[3H]-A971432 competition radioligand binding affinity assessment for human and mouse wild type S1P5 and mouse S1P5_A120T performed using CHO cell membranes stably expressing the recombinant wild type receptors or transiently expressing mouse S1P5_A120T.
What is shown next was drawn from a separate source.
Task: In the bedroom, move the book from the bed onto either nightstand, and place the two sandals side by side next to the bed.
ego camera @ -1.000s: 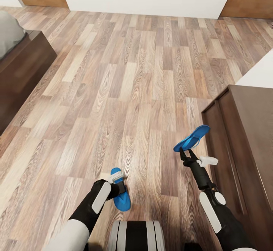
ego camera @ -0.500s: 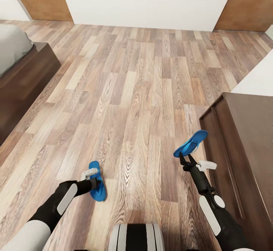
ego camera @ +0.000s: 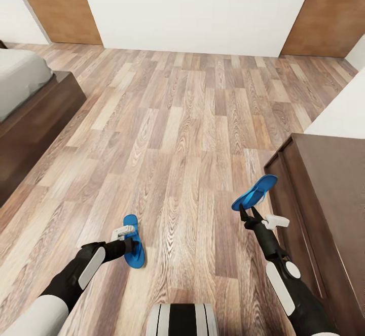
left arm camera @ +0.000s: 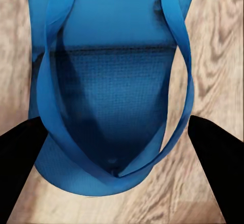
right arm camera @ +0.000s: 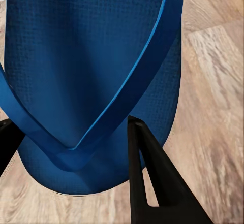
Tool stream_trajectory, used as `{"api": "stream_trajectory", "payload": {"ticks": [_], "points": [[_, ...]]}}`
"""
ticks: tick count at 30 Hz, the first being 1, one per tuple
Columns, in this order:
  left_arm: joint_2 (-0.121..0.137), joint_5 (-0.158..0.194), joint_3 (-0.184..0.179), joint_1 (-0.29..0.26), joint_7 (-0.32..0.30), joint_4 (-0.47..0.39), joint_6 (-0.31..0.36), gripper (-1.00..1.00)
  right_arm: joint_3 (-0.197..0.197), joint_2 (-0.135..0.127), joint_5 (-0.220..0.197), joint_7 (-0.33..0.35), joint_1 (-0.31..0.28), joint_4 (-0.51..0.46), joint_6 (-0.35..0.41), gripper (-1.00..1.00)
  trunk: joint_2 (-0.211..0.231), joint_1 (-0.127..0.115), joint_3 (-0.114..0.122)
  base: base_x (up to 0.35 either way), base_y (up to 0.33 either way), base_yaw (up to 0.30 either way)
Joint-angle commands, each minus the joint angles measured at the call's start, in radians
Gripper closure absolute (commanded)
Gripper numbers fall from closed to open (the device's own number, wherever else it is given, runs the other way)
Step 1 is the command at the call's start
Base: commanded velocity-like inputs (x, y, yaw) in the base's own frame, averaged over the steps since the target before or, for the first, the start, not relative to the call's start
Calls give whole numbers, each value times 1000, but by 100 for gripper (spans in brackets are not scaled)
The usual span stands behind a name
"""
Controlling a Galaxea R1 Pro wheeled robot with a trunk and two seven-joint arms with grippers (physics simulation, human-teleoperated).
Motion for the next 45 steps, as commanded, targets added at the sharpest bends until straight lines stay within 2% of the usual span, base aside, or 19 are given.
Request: {"api": "stream_trajectory", "payload": {"ticks": [1, 4, 6, 7, 9, 12, 45], "points": [[0, -1, -2, 0, -11, -1, 2, 100, -1, 0, -11, 8, 0, 1, -1, 100, 0, -1, 3, 0, 0, 0], [1, -3, 0, 3, -91, -2, -26, 100, -1, -2, -11, 8, 0, 1, 1, 100, 1, -2, 15, 0, 0, 0], [4, -5, 0, 5, -138, 0, -109, 100, -1, -3, -12, 9, 0, 1, 3, 100, 1, -3, 23, 0, 0, 0], [4, -5, 1, 6, -150, 2, -167, 100, -1, -3, -12, 9, 0, 1, 4, 100, 1, -3, 27, 0, 0, 0], [5, -6, 1, 8, -157, 19, -228, 100, -2, -3, -12, 9, 0, 1, 5, 100, 2, -4, 34, 0, 0, 0], [5, -8, 1, 8, -161, 46, -264, 100, 0, -3, -11, 9, 0, 1, 1, 100, 3, -5, 46, 0, 0, 0], [-1, -8, -1, 9, -162, 60, -272, 100, 4, 0, -9, 11, 0, -1, -2, 100, 10, -20, 174, 0, 0, 0]]}}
| Receptor | Ozanimod Ki | FTY720-p Ki | Siponimod Ki | A971432 Ki |
|---|---|---|---|---|
| nM | nM | nM | nM | |
| Human S1P5 | 2.0 ± 0.1 | 0.3 ± 0.01 | 0.2 ± 0.02 | 3.8 ± 0.4 |
| Mouse S1P5 | 59.9 ± 8.8 | 0.2 ± 0.01 | 0.3 ± 0.02 | 5.1 ± 0.4 |
| Mouse S1P5_A120T | 5.6 ± 1.2 | 0.3 ± 0.03 | 0.4 ± 0.03 | 6.0 ± 0.5 |
Data shown are means ± S.E.M. for n = 3 independent experiments each performed in duplicate. Ki is the binding affinity defined as the concentration required to elicit a 50% reduction in [3H]-A971432 binding once corrected for the concentration of radioligand used and the dissociation constant of the radioligand.